Yine böyle güneşli bir yaz gününde başladı her şey. Hayallerimin tahtına oturan o insandan bir fazla varlıkla güneşin ilahi ışıkları altında tanıştım. Liseye başlayacağım yaz, amaçsızca geçen bir günde okulun bahçesinden gelen seslere kulak vererek içeriye girdim. Rehabilitasyon hastaları için yapılan bir bağış kampanyasının standında, üzerindeki siyah kalem eteği, sıkıca toplanmış sarı saçlarının çevrelediği anlamlı yüzüyle, ışık huzmelerini bile kıskandıracak kadar güzel duruyordu.
Benimle beraber herkes olduğu yere mıhlanmış gibiydi. Bir süre hiç hareket etmeden onu izlediğimi hatırlıyorum. Bir balerin zarafetiyle dolaşıyor, konuştuğu her kişinin yüzüne parlak bir gülümseme bağışlıyordu.

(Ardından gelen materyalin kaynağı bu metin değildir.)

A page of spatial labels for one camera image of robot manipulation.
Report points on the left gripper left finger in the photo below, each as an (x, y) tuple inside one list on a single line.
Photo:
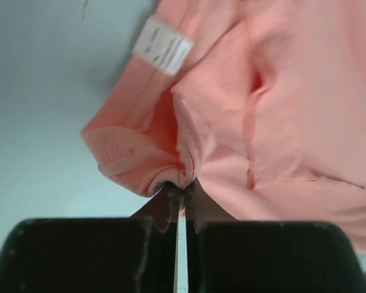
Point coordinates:
[(112, 254)]

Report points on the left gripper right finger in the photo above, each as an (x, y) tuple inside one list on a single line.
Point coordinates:
[(268, 256)]

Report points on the light pink t-shirt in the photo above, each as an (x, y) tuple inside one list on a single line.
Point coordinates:
[(262, 102)]

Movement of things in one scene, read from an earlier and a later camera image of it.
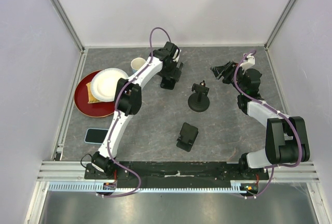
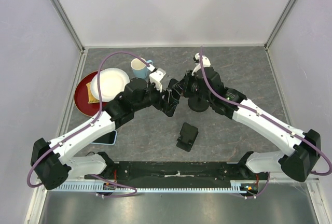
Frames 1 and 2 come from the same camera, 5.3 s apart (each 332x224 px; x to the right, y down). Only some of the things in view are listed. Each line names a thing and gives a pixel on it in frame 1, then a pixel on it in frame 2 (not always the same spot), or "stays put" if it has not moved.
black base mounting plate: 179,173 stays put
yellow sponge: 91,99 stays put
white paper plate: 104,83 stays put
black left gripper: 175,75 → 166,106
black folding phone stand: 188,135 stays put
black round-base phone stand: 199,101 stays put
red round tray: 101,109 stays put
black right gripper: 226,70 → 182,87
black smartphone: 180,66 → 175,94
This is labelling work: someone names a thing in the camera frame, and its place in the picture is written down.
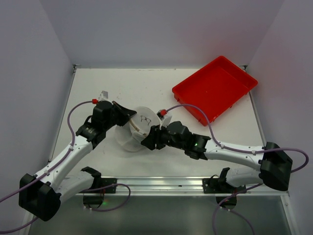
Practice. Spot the red plastic tray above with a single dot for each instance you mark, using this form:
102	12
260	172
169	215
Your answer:
214	88

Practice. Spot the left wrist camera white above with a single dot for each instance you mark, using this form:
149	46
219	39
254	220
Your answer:
103	96

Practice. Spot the aluminium mounting rail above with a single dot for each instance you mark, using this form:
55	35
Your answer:
176	186

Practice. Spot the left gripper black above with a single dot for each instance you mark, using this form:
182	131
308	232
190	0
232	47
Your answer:
118	115

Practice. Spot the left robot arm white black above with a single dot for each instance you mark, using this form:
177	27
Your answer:
43	193

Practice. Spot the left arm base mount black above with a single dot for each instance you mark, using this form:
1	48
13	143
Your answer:
94	197

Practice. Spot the white mesh laundry bag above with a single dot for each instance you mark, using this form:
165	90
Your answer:
130	136

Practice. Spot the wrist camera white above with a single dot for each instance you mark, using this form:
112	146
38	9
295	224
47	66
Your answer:
103	96
165	118

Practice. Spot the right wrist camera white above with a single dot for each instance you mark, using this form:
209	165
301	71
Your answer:
165	118

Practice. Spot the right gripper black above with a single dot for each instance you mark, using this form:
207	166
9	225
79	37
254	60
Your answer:
153	138

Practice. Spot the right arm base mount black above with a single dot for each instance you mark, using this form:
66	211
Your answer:
217	184

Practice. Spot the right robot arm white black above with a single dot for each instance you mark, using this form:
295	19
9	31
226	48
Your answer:
268	165

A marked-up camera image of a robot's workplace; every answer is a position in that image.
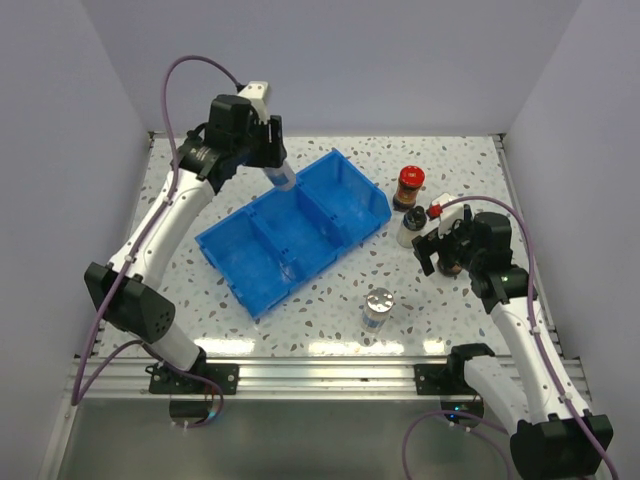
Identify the aluminium front rail frame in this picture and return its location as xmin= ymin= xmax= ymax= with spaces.
xmin=87 ymin=357 xmax=445 ymax=401

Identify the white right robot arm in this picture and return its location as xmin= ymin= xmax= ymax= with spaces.
xmin=412 ymin=205 xmax=613 ymax=479

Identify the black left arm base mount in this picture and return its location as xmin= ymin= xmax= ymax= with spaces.
xmin=145 ymin=362 xmax=239 ymax=395

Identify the silver-lid blue-label spice jar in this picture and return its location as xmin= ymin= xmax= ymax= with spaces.
xmin=263 ymin=160 xmax=296 ymax=191

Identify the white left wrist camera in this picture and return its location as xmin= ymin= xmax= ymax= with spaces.
xmin=238 ymin=81 xmax=271 ymax=124

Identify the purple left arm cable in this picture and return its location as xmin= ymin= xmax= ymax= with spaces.
xmin=70 ymin=55 xmax=246 ymax=429

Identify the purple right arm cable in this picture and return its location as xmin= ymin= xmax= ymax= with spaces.
xmin=402 ymin=195 xmax=619 ymax=480

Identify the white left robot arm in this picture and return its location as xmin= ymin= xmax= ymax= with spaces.
xmin=85 ymin=82 xmax=296 ymax=393

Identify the red-cap dark sauce jar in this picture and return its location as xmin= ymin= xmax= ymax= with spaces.
xmin=392 ymin=165 xmax=425 ymax=211

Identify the silver-lid shaker jar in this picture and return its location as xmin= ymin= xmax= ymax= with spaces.
xmin=362 ymin=287 xmax=395 ymax=332

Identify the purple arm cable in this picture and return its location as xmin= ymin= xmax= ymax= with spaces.
xmin=70 ymin=55 xmax=246 ymax=429
xmin=402 ymin=195 xmax=619 ymax=480

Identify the red-cap brown sauce jar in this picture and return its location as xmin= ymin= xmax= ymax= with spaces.
xmin=437 ymin=258 xmax=463 ymax=278

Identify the blue three-compartment plastic bin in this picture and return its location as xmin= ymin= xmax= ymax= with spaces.
xmin=195 ymin=150 xmax=391 ymax=318

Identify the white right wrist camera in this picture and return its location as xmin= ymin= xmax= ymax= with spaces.
xmin=426 ymin=193 xmax=465 ymax=237

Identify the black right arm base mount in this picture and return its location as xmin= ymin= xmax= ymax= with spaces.
xmin=413 ymin=363 xmax=454 ymax=396

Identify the black-cap white spice bottle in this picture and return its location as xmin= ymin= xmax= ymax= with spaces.
xmin=396 ymin=206 xmax=427 ymax=248

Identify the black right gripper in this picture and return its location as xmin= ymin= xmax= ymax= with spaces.
xmin=413 ymin=212 xmax=483 ymax=276

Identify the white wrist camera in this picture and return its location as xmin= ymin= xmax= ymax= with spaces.
xmin=426 ymin=193 xmax=465 ymax=237
xmin=238 ymin=81 xmax=271 ymax=124

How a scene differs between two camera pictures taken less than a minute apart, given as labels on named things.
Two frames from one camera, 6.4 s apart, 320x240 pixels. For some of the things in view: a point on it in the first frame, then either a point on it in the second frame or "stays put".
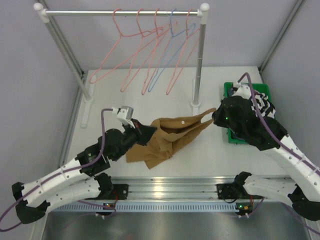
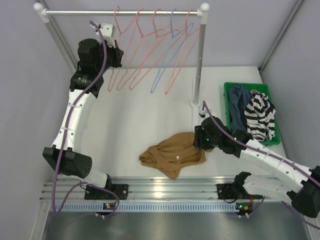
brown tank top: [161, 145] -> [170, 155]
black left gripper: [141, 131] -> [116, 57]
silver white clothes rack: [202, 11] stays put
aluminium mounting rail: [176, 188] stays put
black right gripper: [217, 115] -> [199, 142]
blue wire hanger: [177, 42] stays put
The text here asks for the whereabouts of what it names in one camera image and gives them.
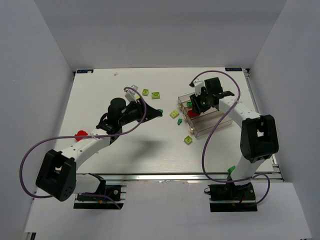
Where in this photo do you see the green and red lego stack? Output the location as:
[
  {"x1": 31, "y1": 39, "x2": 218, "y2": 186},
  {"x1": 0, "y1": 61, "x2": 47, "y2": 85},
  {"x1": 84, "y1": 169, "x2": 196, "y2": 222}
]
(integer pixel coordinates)
[{"x1": 187, "y1": 110, "x2": 199, "y2": 118}]

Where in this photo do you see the small dark green lego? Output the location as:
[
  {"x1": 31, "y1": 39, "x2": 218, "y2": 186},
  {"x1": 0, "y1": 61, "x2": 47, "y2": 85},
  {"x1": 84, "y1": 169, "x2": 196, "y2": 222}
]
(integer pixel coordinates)
[{"x1": 177, "y1": 118, "x2": 183, "y2": 126}]

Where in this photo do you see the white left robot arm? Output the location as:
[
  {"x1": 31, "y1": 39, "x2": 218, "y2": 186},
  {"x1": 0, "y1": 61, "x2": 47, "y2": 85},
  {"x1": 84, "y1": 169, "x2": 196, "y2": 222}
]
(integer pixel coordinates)
[{"x1": 35, "y1": 97, "x2": 163, "y2": 202}]

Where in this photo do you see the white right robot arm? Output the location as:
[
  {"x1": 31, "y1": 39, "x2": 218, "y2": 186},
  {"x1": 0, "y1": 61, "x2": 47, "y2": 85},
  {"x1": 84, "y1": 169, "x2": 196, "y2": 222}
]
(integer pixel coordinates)
[{"x1": 190, "y1": 77, "x2": 279, "y2": 186}]

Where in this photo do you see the lime rectangular lego brick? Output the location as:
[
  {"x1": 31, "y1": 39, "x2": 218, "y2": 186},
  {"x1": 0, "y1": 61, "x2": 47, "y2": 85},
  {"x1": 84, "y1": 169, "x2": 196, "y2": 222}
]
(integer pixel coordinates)
[{"x1": 151, "y1": 92, "x2": 161, "y2": 99}]

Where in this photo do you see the clear three-compartment container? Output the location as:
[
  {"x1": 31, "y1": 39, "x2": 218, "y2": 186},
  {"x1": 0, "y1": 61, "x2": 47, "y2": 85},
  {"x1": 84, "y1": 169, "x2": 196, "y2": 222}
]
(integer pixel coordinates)
[{"x1": 177, "y1": 93, "x2": 224, "y2": 138}]

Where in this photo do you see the lime square lego brick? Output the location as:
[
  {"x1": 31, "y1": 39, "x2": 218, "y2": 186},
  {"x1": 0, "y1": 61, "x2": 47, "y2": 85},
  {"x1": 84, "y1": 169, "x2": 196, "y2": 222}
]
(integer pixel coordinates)
[{"x1": 142, "y1": 89, "x2": 149, "y2": 96}]

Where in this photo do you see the lime 2x2 lego brick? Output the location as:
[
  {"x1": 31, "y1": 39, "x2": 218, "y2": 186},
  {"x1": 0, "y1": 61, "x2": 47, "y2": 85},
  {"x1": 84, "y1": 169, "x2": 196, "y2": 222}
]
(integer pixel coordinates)
[{"x1": 169, "y1": 110, "x2": 180, "y2": 119}]

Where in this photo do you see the lime lego near container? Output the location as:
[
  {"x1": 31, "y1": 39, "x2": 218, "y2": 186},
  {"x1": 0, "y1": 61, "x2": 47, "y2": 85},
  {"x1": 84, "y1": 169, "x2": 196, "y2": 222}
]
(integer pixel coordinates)
[{"x1": 183, "y1": 135, "x2": 193, "y2": 145}]

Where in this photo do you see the blue label sticker right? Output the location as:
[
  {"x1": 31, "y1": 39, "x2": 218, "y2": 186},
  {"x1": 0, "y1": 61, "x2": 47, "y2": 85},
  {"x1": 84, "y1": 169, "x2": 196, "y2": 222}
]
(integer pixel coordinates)
[{"x1": 224, "y1": 67, "x2": 243, "y2": 72}]

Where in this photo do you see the blue label sticker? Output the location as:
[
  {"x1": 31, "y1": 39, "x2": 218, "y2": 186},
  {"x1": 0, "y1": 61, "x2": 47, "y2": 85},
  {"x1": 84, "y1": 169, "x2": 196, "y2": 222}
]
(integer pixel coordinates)
[
  {"x1": 76, "y1": 69, "x2": 94, "y2": 74},
  {"x1": 224, "y1": 67, "x2": 243, "y2": 72}
]

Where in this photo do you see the red lego piece left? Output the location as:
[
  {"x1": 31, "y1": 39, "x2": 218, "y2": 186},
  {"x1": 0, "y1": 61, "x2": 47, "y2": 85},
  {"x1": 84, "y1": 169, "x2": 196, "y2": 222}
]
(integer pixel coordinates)
[{"x1": 74, "y1": 130, "x2": 88, "y2": 142}]

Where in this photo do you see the blue label sticker left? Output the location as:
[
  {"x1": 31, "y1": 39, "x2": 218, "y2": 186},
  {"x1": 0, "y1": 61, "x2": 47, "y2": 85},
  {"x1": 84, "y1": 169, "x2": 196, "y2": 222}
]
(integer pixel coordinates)
[{"x1": 76, "y1": 69, "x2": 94, "y2": 74}]

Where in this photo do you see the green lego at table edge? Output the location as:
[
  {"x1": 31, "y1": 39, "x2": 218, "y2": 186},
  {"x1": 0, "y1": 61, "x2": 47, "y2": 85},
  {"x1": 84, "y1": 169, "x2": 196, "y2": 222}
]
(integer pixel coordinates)
[{"x1": 227, "y1": 165, "x2": 236, "y2": 174}]

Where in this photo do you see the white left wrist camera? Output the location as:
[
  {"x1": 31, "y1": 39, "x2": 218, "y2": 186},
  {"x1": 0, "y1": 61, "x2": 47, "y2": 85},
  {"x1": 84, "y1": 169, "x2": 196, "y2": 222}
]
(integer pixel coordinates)
[{"x1": 124, "y1": 85, "x2": 138, "y2": 102}]

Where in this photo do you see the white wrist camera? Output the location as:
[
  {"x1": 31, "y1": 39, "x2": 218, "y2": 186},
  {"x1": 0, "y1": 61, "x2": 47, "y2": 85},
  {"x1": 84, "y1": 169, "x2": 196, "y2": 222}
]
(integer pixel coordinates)
[
  {"x1": 124, "y1": 85, "x2": 138, "y2": 102},
  {"x1": 189, "y1": 78, "x2": 205, "y2": 97}
]

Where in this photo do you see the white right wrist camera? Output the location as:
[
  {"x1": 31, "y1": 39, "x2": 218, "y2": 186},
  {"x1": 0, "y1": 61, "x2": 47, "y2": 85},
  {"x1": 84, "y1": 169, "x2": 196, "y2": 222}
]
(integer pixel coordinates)
[{"x1": 189, "y1": 78, "x2": 205, "y2": 97}]

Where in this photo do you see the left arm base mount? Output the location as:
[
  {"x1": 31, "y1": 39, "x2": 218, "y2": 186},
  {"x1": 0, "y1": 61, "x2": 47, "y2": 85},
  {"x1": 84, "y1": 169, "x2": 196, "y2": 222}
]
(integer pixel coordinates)
[{"x1": 73, "y1": 173, "x2": 127, "y2": 210}]

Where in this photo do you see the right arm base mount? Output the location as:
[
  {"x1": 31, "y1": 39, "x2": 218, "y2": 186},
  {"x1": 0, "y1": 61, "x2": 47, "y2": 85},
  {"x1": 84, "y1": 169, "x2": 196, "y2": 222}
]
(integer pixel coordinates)
[{"x1": 204, "y1": 183, "x2": 258, "y2": 213}]

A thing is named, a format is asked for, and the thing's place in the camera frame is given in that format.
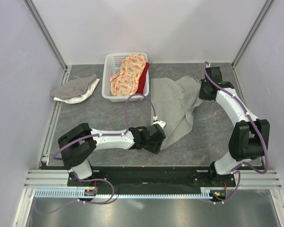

Standın önünde kurulmuş sahneye davet edildiğinde, yüzündeki o muhteşem tebessümle kürsüye doğru ilerlemeye başladı. Uzun parmaklarıyla mikrofonu kavradıktan sonra, bir süre konuşmadan kalabalığı izlemeye başladı. Sanki herkesi görebiliyormuş gibi dikkatle bakıyordu. Bütün tüylerim diken diken olmuştu. Daha sonra dudakları aralandı ve konuşmaya başladı:
"Ben Sylvia Johnson "New Age Rehabilitasyon enstitüsünde bölüm başkanıyım. Bu gün buraya misafirlerimizin yetenekli ellerinden çıkan eserleri sizlerle paylaşmak için geldik.
Enstitümüzde yüzü aşkın misafirimiz var ce her biri sizler için harikulade eserler ortaya çıkardı. Buraya sizlere, ulaşılmaz olmadıklarını, farklı değil özel olduklarını söylemeye geldiler. Hepsi sizlerle tanışmak için çok heyecanlı.
Bizler bugün burada şunu belirtmek istiyoruz:
Biz sizden farklı değiliz. Sizinle aynı kalbe, aynı gökyüzüne ve aynı denize sahibiz. Sadece ön yargılarınızla örülmüş o çizgiyi aramızdan çekin.
Ve unutmayın; el ele tutuşursak, dünya daha güzel bir yer olacak. "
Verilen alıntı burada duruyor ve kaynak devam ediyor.